━━ MATERIAL PROVIDED

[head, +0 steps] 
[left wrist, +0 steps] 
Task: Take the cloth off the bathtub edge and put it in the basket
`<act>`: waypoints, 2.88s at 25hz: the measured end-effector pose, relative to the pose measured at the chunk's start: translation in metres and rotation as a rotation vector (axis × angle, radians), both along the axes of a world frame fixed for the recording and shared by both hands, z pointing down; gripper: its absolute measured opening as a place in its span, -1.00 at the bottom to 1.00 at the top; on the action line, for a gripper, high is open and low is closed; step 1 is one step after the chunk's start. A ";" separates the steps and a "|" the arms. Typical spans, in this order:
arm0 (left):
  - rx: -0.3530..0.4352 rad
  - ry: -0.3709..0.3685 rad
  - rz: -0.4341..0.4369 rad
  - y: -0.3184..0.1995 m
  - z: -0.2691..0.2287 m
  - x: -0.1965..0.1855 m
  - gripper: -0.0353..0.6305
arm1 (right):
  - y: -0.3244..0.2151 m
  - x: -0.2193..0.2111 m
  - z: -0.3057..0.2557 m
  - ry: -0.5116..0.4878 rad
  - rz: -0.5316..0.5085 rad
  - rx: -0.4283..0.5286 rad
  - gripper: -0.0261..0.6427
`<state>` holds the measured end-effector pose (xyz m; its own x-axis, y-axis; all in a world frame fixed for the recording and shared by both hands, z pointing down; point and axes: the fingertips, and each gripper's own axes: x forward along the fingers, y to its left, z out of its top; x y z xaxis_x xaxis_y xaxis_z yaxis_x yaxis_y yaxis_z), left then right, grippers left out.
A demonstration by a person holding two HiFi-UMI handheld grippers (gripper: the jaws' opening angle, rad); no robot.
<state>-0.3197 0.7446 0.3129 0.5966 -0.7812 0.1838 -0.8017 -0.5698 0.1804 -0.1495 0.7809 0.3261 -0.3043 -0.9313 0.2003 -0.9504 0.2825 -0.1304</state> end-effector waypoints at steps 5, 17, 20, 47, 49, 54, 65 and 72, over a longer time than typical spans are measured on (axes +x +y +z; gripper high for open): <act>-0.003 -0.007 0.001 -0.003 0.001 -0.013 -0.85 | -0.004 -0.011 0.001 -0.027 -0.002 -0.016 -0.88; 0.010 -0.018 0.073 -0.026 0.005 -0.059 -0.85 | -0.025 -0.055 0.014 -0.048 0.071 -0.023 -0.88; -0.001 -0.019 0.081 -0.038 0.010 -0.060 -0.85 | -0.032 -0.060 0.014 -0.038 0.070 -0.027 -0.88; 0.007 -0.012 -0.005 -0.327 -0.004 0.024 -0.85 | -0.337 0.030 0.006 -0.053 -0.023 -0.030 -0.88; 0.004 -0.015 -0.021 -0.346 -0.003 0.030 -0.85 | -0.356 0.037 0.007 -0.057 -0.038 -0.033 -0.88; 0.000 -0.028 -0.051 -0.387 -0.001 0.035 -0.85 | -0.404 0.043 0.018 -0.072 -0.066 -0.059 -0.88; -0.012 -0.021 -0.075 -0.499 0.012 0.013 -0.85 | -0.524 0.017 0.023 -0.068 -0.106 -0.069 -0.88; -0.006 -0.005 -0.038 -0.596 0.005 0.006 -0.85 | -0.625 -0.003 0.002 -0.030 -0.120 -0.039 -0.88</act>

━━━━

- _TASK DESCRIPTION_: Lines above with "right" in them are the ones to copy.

- _FINISHED TASK_:
arm1 (right):
`<state>` holds the measured end-effector pose (xyz m; its own x-axis, y-axis; all in a world frame fixed for the recording and shared by both hands, z pointing down; point and axes: the fingertips, and each gripper's own axes: x forward along the fingers, y to its left, z out of its top; x y z xaxis_x xaxis_y xaxis_z yaxis_x yaxis_y yaxis_z), left then right, grippers left out.

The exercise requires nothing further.